DIRECTIONS FOR THIS TASK: Leave the pictures out. Retype exactly the lines below from the one containing "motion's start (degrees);" through the one containing "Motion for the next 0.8", and no others.

Source records:

- Opening Delimiter -

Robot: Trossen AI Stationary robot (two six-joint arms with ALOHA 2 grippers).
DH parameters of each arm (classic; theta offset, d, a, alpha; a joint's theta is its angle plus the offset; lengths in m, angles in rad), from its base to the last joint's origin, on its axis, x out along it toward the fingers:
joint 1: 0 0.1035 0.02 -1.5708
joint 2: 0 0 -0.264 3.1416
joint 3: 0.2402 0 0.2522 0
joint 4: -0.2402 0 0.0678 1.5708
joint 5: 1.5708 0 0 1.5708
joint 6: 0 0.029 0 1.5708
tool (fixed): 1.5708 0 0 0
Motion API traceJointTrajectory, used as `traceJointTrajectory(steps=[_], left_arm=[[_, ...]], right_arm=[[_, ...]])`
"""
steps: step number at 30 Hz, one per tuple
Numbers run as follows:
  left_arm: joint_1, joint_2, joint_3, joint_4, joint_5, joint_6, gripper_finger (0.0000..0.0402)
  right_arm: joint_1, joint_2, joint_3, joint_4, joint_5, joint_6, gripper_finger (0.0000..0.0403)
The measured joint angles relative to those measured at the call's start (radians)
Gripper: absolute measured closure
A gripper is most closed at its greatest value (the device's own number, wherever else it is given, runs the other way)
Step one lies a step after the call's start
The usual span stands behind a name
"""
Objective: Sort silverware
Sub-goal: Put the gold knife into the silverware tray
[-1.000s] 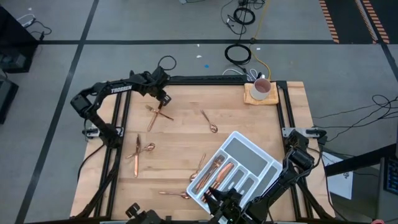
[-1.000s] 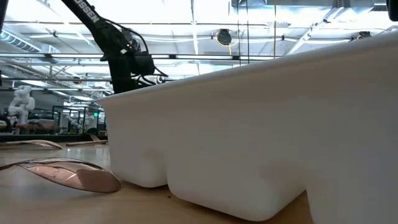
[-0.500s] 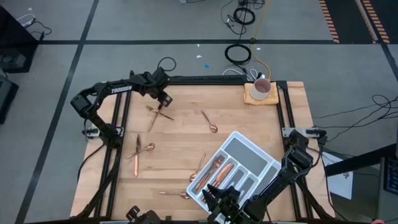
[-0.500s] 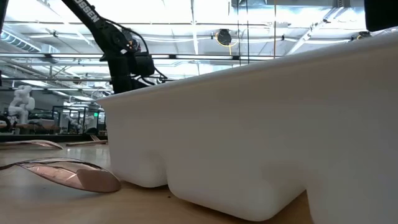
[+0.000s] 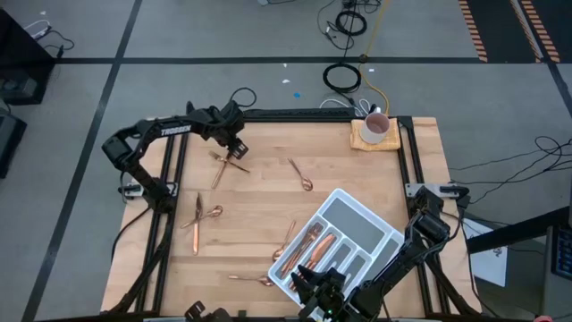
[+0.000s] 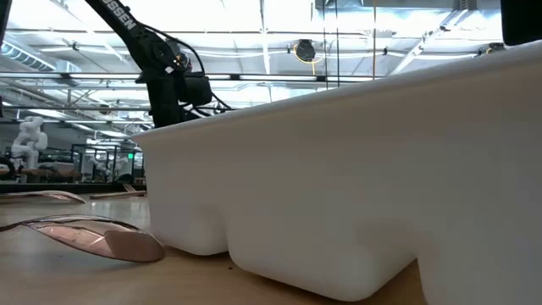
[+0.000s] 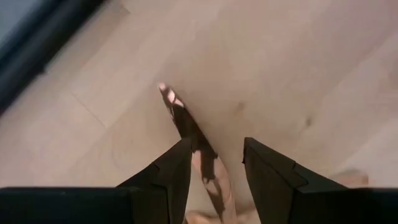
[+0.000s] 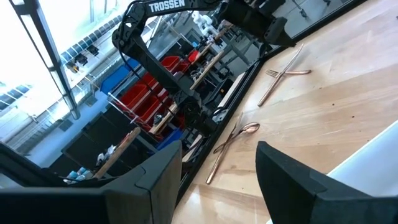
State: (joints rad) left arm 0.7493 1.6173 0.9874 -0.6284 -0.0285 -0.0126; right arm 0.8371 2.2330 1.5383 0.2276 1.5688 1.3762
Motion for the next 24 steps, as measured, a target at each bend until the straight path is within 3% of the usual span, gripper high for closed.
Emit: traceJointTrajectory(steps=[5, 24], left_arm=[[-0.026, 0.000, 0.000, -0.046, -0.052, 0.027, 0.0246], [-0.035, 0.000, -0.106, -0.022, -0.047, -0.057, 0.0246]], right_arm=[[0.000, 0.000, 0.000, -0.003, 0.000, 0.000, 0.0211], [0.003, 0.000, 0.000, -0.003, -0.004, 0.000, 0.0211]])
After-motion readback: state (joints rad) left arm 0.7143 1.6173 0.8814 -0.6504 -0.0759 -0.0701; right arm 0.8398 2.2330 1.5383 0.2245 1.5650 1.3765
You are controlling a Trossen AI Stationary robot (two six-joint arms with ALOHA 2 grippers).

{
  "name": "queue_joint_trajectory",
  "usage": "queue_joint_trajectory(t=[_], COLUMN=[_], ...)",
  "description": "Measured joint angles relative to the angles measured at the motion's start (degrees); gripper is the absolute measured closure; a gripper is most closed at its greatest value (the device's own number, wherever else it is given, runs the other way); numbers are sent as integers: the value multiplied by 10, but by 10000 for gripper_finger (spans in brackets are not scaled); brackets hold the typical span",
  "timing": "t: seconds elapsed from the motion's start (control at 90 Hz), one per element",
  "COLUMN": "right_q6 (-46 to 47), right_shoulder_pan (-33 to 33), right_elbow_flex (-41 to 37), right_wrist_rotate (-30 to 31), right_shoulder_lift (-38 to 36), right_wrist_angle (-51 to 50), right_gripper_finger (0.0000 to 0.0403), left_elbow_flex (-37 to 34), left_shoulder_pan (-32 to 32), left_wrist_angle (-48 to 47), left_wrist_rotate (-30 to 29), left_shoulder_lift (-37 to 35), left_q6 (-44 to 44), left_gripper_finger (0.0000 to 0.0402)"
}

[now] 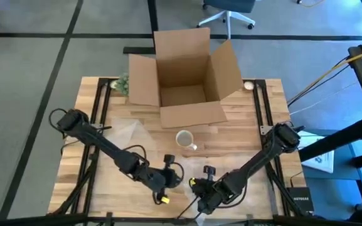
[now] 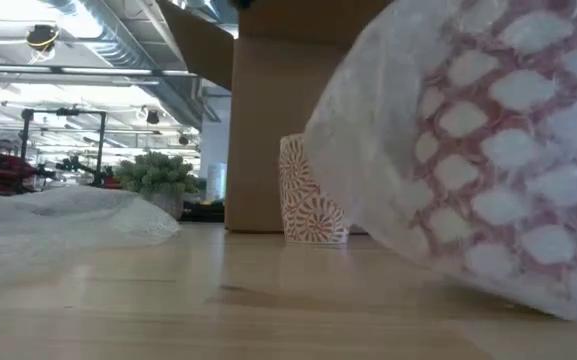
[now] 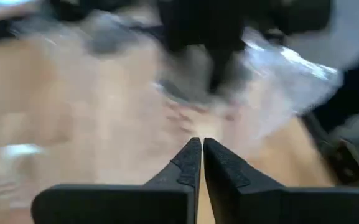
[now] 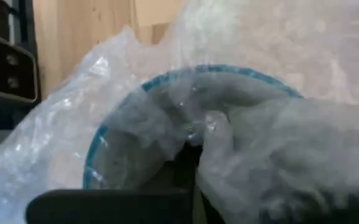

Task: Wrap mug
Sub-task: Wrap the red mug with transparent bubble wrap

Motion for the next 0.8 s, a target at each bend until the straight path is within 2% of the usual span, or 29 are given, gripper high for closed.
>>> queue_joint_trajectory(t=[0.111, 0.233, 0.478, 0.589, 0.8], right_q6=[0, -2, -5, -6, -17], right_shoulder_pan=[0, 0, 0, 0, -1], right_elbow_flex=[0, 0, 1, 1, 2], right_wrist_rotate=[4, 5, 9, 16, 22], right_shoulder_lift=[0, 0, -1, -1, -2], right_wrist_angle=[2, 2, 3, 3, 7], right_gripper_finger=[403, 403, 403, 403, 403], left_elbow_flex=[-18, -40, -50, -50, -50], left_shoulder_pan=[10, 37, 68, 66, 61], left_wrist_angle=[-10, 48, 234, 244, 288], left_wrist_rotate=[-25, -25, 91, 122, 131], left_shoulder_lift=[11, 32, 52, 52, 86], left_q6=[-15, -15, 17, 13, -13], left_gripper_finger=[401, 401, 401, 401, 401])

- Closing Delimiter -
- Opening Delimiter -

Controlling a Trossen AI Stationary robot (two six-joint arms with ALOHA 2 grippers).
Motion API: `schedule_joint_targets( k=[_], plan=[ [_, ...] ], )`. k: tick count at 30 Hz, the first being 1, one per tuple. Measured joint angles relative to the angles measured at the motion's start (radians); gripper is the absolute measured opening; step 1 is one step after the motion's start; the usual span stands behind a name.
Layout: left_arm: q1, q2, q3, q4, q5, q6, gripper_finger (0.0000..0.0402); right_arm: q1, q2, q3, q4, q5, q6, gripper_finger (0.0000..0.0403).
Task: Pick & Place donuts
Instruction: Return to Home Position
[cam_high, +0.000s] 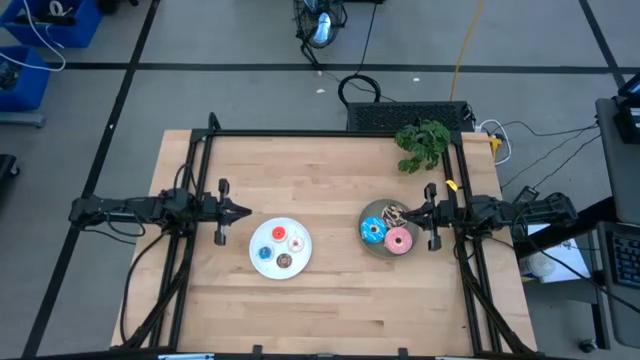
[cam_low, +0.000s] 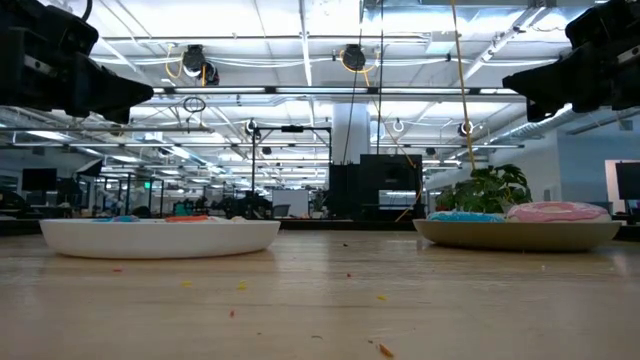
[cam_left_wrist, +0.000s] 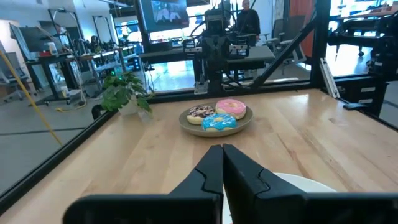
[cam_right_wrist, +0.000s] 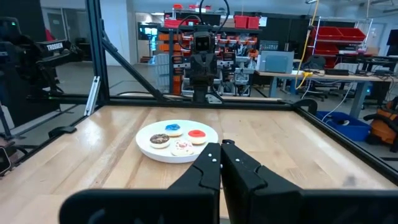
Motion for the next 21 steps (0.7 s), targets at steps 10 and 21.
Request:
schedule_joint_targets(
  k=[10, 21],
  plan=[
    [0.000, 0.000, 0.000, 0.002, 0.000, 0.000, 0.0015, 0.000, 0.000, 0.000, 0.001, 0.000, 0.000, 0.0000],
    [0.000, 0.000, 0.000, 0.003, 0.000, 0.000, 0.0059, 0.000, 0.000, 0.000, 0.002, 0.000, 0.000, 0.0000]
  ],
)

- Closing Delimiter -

EXPECTED OUTPUT:
  "description": "Measured joint angles relative to the angles measured at the motion's start (degrees); gripper is the absolute measured closure; a gripper is most closed at its greatest value (the device's own number, wherever else it is given, runs the other way); numbers are sent as integers: the value multiplied by 10, but by 10000 for gripper_finger (spans in brackets are not scaled); brackets hold the typical span",
  "timing": "t: seconds elapsed from the motion's start (control at 90 Hz), one per element",
  "COLUMN": "right_q6 (-46 to 47), right_shoulder_pan (-33 to 33), right_elbow_flex (-41 to 37), right_wrist_rotate (-30 to 31), right_shoulder_lift (-38 to 36), right_wrist_angle (-51 to 50), right_gripper_finger (0.0000 to 0.0403), left_elbow_flex (-37 to 34), left_shoulder_pan (-32 to 32), left_wrist_angle (-48 to 47), left_wrist_rotate (-30 to 29), left_shoulder_lift (-37 to 35), left_q6 (-44 to 44), left_gripper_finger (0.0000 to 0.0402)"
}

[now] 
[now] 
[now] 
[now] 

Task: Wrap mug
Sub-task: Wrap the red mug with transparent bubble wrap

Motion for the next 0.8 s, a target at each bend until the straight path is within 2% of the usual span, or 29 are given, gripper high for closed.

The exercise is now finished.